** Aim of the task **
From the first line to the last, print the material exactly, skipping the pictures.
═══
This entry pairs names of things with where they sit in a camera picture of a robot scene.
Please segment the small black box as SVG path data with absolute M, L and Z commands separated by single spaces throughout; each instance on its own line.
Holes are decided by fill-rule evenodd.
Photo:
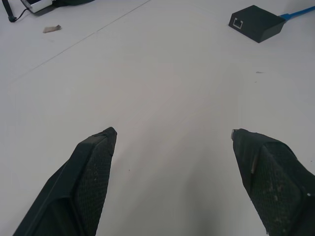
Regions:
M 286 20 L 255 5 L 244 8 L 231 15 L 229 26 L 261 43 L 279 34 Z

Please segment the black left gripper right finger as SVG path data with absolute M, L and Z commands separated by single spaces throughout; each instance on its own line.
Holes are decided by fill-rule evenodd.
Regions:
M 315 175 L 283 142 L 232 130 L 243 186 L 269 236 L 315 236 Z

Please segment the brown tape scrap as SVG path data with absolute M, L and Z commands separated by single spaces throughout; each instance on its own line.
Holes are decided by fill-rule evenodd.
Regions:
M 43 33 L 49 33 L 49 32 L 54 32 L 54 31 L 58 31 L 61 30 L 62 27 L 60 25 L 57 26 L 53 26 L 53 27 L 45 27 L 43 30 Z

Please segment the dark bag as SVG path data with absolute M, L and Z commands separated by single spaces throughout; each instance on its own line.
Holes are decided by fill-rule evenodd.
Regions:
M 54 7 L 63 7 L 63 6 L 78 6 L 82 4 L 87 4 L 95 0 L 52 0 L 52 5 Z

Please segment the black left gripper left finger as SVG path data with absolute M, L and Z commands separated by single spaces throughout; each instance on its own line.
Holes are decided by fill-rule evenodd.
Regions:
M 80 142 L 46 181 L 13 236 L 95 236 L 116 140 L 109 127 Z

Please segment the silver device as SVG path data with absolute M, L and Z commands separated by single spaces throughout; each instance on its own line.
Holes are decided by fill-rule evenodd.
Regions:
M 37 13 L 53 4 L 53 0 L 20 0 L 31 13 Z

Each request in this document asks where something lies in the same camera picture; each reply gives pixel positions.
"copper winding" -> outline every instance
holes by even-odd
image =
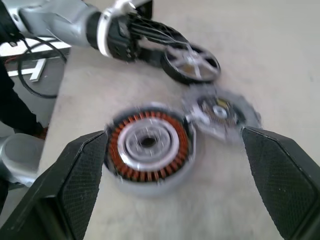
[[[127,166],[121,159],[118,153],[118,137],[122,129],[129,123],[138,121],[144,118],[160,118],[168,123],[170,123],[176,130],[179,138],[179,150],[175,159],[167,166],[158,171],[138,171]],[[176,171],[178,171],[186,161],[188,154],[188,137],[187,133],[182,126],[182,124],[175,119],[167,115],[164,112],[159,111],[145,111],[137,113],[133,116],[129,116],[127,119],[123,120],[118,126],[115,127],[114,131],[111,133],[111,139],[108,144],[108,153],[110,159],[112,160],[117,172],[124,178],[130,179],[132,181],[138,182],[156,182],[160,179],[164,179]]]

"silver wheel rim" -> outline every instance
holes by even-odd
[[[158,118],[128,124],[120,133],[117,148],[122,161],[138,171],[157,171],[170,164],[179,151],[175,128]]]
[[[205,81],[216,79],[220,74],[216,58],[208,51],[197,52],[190,44],[187,45],[187,49],[168,46],[166,50],[165,54],[169,64],[184,76]],[[208,60],[214,61],[217,67],[211,65]]]

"black cable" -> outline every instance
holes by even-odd
[[[33,46],[29,46],[28,43],[26,42],[25,39],[23,39],[22,41],[24,42],[27,50],[18,58],[17,60],[17,71],[18,71],[18,77],[19,77],[19,80],[22,84],[22,86],[28,90],[29,93],[31,93],[32,95],[35,95],[37,97],[40,97],[40,98],[43,98],[43,99],[55,99],[57,98],[57,95],[48,95],[48,94],[42,94],[40,92],[37,92],[35,90],[33,90],[27,83],[26,83],[26,80],[24,79],[24,76],[22,75],[22,62],[25,60],[26,56],[27,56],[27,53],[28,52],[32,52],[32,49],[35,49],[41,45],[47,45],[48,47],[52,48],[54,51],[56,51],[60,57],[62,58],[62,60],[64,61],[64,63],[67,62],[67,58],[65,57],[65,55],[58,49],[56,48],[55,46],[53,46],[51,43],[53,42],[60,42],[59,40],[57,39],[52,39],[52,40],[48,40],[48,41],[45,41],[45,40],[42,40],[38,37],[32,37],[31,39],[33,40],[36,40],[40,43],[37,43]]]

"table surface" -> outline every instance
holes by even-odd
[[[320,5],[299,2],[156,0],[154,19],[211,51],[222,68],[216,84],[244,95],[266,130],[293,138],[319,164]],[[102,10],[112,1],[90,3]],[[151,101],[180,108],[187,89],[161,69],[74,47],[40,172],[68,142],[102,130],[121,110]],[[244,148],[203,134],[197,143],[192,174],[161,198],[119,192],[103,166],[85,239],[282,239],[255,187]]]

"person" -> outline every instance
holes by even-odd
[[[5,65],[0,62],[0,121],[13,128],[16,133],[45,139],[48,128],[43,128],[37,122],[36,115],[29,110],[14,91],[14,85]]]

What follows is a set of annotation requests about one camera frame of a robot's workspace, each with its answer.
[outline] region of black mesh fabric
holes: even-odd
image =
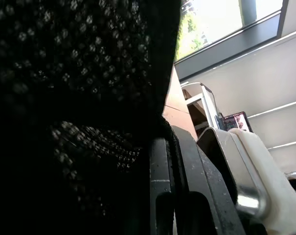
[[[122,179],[162,135],[179,11],[0,0],[0,220],[118,231]]]

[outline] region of green foliage
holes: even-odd
[[[197,18],[193,12],[188,12],[181,18],[179,25],[175,61],[201,49],[203,42],[201,31],[197,28]]]

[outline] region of window
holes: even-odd
[[[175,61],[281,7],[282,0],[182,0]]]

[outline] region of white plastic part
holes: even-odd
[[[270,211],[263,219],[268,234],[296,234],[296,192],[285,175],[256,134],[236,128],[229,131],[242,142],[271,199]]]

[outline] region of dark gray window frame
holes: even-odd
[[[221,40],[174,63],[182,82],[245,54],[277,38],[281,11],[239,29]]]

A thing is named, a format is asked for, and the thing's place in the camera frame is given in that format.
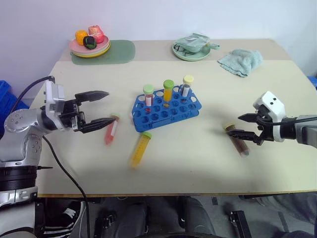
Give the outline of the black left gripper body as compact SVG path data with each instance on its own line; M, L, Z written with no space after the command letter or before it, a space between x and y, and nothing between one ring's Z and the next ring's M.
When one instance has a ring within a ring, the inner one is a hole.
M59 119L65 128L82 131L86 121L84 113L79 109L81 105L82 103L77 99L68 100L64 103Z

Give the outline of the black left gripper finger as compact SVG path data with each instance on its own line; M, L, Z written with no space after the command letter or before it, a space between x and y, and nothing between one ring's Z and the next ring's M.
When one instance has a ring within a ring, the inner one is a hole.
M102 129L112 124L114 121L115 121L115 118L113 117L95 119L95 120L92 120L90 123L82 123L81 125L79 125L78 130L82 133L88 133L88 132Z
M88 91L83 93L75 94L75 99L77 104L81 104L82 102L93 102L98 101L106 96L109 93L105 91Z

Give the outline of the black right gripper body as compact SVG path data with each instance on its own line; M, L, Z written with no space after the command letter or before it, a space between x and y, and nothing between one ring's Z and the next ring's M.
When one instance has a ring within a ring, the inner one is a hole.
M273 126L271 125L272 118L268 114L267 109L257 109L257 124L258 130L261 131L257 145L262 145L264 141L274 141Z

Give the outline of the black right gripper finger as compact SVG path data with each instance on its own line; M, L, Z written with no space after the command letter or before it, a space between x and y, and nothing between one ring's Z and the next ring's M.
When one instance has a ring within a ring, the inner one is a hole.
M227 134L237 139L252 141L257 145L262 145L263 143L263 139L260 136L257 136L254 132L234 129L228 131Z
M259 114L256 113L247 113L238 117L238 119L246 121L246 122L257 122Z
═══
** Answer for this exercise **
This entry pairs names of things with where they sit in a camera picture of a robot scene.
Please segment the small black box as SVG path data with absolute M, L and Z commands separated by single spaces throughout; each instance on its own line.
Holes are decided by fill-rule evenodd.
Photo:
Regions:
M 286 20 L 255 5 L 244 8 L 231 15 L 229 26 L 261 43 L 279 34 Z

Please segment the black left gripper right finger as SVG path data with absolute M, L and Z commands separated by single spaces throughout; each instance on its own line.
Holes are decided by fill-rule evenodd.
Regions:
M 315 175 L 283 142 L 232 130 L 243 186 L 269 236 L 315 236 Z

Please segment the brown tape scrap as SVG path data with absolute M, L and Z commands separated by single spaces throughout; each instance on its own line.
Holes are decided by fill-rule evenodd.
Regions:
M 43 33 L 49 33 L 49 32 L 54 32 L 54 31 L 58 31 L 61 30 L 62 27 L 60 25 L 57 26 L 53 26 L 53 27 L 45 27 L 43 30 Z

Please segment the dark bag as SVG path data with absolute M, L and Z commands separated by single spaces throughout; each instance on its own line.
Holes are decided by fill-rule evenodd.
Regions:
M 54 7 L 63 7 L 63 6 L 78 6 L 82 4 L 87 4 L 95 0 L 52 0 L 52 5 Z

Please segment the black left gripper left finger as SVG path data with absolute M, L and Z commands separated by single spaces throughout; each instance on its own line.
Holes are decided by fill-rule evenodd.
Regions:
M 80 142 L 46 181 L 13 236 L 95 236 L 116 140 L 109 127 Z

Please segment the silver device as SVG path data with absolute M, L and Z commands separated by single spaces throughout; each instance on its own line.
Holes are decided by fill-rule evenodd.
Regions:
M 37 13 L 53 4 L 53 0 L 20 0 L 31 13 Z

Each request in this document asks where something lies in the same camera picture; each reply gives pixel positions.
"copper winding" -> outline every instance
holes by even-odd
image =
[[[127,166],[121,159],[118,153],[118,137],[122,129],[129,123],[138,121],[144,118],[160,118],[168,123],[170,123],[176,130],[179,138],[179,150],[175,159],[167,166],[158,171],[138,171]],[[176,171],[178,171],[186,161],[188,154],[188,137],[187,133],[182,126],[182,124],[175,119],[167,115],[164,112],[159,111],[145,111],[137,113],[133,116],[129,116],[127,119],[123,120],[118,126],[115,127],[114,131],[111,133],[111,139],[108,144],[108,153],[110,159],[112,160],[117,172],[124,178],[130,179],[132,181],[138,182],[156,182],[160,179],[164,179]]]

"silver wheel rim" -> outline every instance
holes by even-odd
[[[158,118],[128,124],[120,133],[117,148],[122,161],[138,171],[157,171],[170,164],[179,151],[175,128]]]
[[[205,81],[216,79],[220,74],[216,58],[208,51],[197,52],[190,44],[187,45],[187,49],[168,46],[166,50],[165,54],[169,64],[184,76]],[[208,60],[214,61],[217,67],[211,65]]]

"black cable" -> outline every instance
holes by even-odd
[[[33,46],[29,46],[28,43],[26,42],[25,39],[23,39],[22,41],[24,42],[27,50],[18,58],[17,60],[17,71],[18,71],[18,77],[19,77],[19,80],[22,84],[22,86],[28,90],[29,93],[31,93],[32,95],[35,95],[37,97],[40,97],[40,98],[43,98],[43,99],[55,99],[57,98],[57,95],[48,95],[48,94],[42,94],[40,92],[37,92],[35,90],[33,90],[27,83],[26,83],[26,80],[24,79],[24,76],[22,75],[22,62],[25,60],[26,56],[27,56],[27,53],[28,52],[32,52],[32,49],[35,49],[41,45],[47,45],[48,47],[52,48],[54,51],[56,51],[60,57],[62,58],[62,60],[64,61],[64,63],[67,62],[67,58],[65,57],[65,55],[58,49],[56,48],[55,46],[53,46],[51,43],[53,42],[60,42],[59,40],[57,39],[52,39],[52,40],[48,40],[48,41],[45,41],[45,40],[42,40],[38,37],[32,37],[31,39],[33,40],[36,40],[40,43],[37,43]]]

"table surface" -> outline every instance
holes by even-odd
[[[320,5],[299,2],[156,0],[154,19],[211,51],[222,68],[216,84],[244,95],[266,130],[293,138],[319,164]],[[102,10],[112,1],[90,3]],[[151,101],[180,108],[187,89],[161,69],[74,47],[40,172],[68,142],[102,130],[121,110]],[[244,148],[203,134],[197,143],[192,174],[161,198],[119,192],[103,166],[85,239],[282,239],[255,187]]]

"person" -> outline every instance
holes by even-odd
[[[5,65],[0,62],[0,121],[13,128],[16,133],[45,139],[48,128],[43,128],[37,122],[36,115],[29,110],[14,91],[14,85]]]

What follows is a set of annotation requests about one camera frame of a robot's workspace, each with its answer.
[outline] region of black mesh fabric
holes: even-odd
image =
[[[122,179],[162,135],[179,11],[0,0],[0,220],[118,231]]]

[outline] region of green foliage
holes: even-odd
[[[197,18],[193,12],[188,12],[181,18],[179,25],[175,61],[201,49],[203,42],[201,31],[197,28]]]

[outline] region of window
holes: even-odd
[[[175,61],[281,7],[282,0],[182,0]]]

[outline] region of white plastic part
holes: even-odd
[[[270,211],[263,219],[268,234],[296,234],[296,192],[285,175],[256,134],[236,128],[229,131],[242,142],[271,199]]]

[outline] region of dark gray window frame
holes: even-odd
[[[221,40],[174,63],[182,82],[245,54],[277,38],[281,11],[239,29]]]

A thing is named, a format is asked for, and the thing's place in the camera frame is given in that format.
Give the outline of the black left gripper body as compact SVG path data with each instance on its own line; M, L, Z written with no space after the command letter or before it, a space between x and y, and nothing between one ring's Z and the next ring's M.
When one instance has a ring within a ring, the inner one is a hole.
M59 119L65 128L82 131L86 121L84 113L79 109L81 105L82 103L77 99L68 100L64 103Z

Give the outline of the black left gripper finger as compact SVG path data with each instance on its own line; M, L, Z written with no space after the command letter or before it, a space between x and y, and nothing between one ring's Z and the next ring's M.
When one instance has a ring within a ring, the inner one is a hole.
M102 129L112 124L114 121L115 121L115 118L113 117L95 119L95 120L92 120L90 123L82 123L81 125L79 125L78 130L82 133L88 133L88 132Z
M88 91L83 93L75 94L75 99L77 104L81 104L82 102L93 102L98 101L106 96L109 93L105 91Z

Give the outline of the black right gripper body as compact SVG path data with each instance on its own line; M, L, Z written with no space after the command letter or before it, a space between x and y, and nothing between one ring's Z and the next ring's M.
When one instance has a ring within a ring, the inner one is a hole.
M273 126L271 125L272 118L268 114L267 109L257 109L257 124L258 130L261 131L257 145L262 145L264 141L274 141Z

Give the outline of the black right gripper finger as compact SVG path data with each instance on its own line; M, L, Z written with no space after the command letter or before it, a space between x and y, and nothing between one ring's Z and the next ring's M.
When one instance has a ring within a ring, the inner one is a hole.
M227 134L237 139L252 141L257 145L262 145L263 143L263 139L260 136L257 136L254 132L234 129L228 131Z
M259 114L256 113L247 113L238 117L238 119L246 121L246 122L257 122Z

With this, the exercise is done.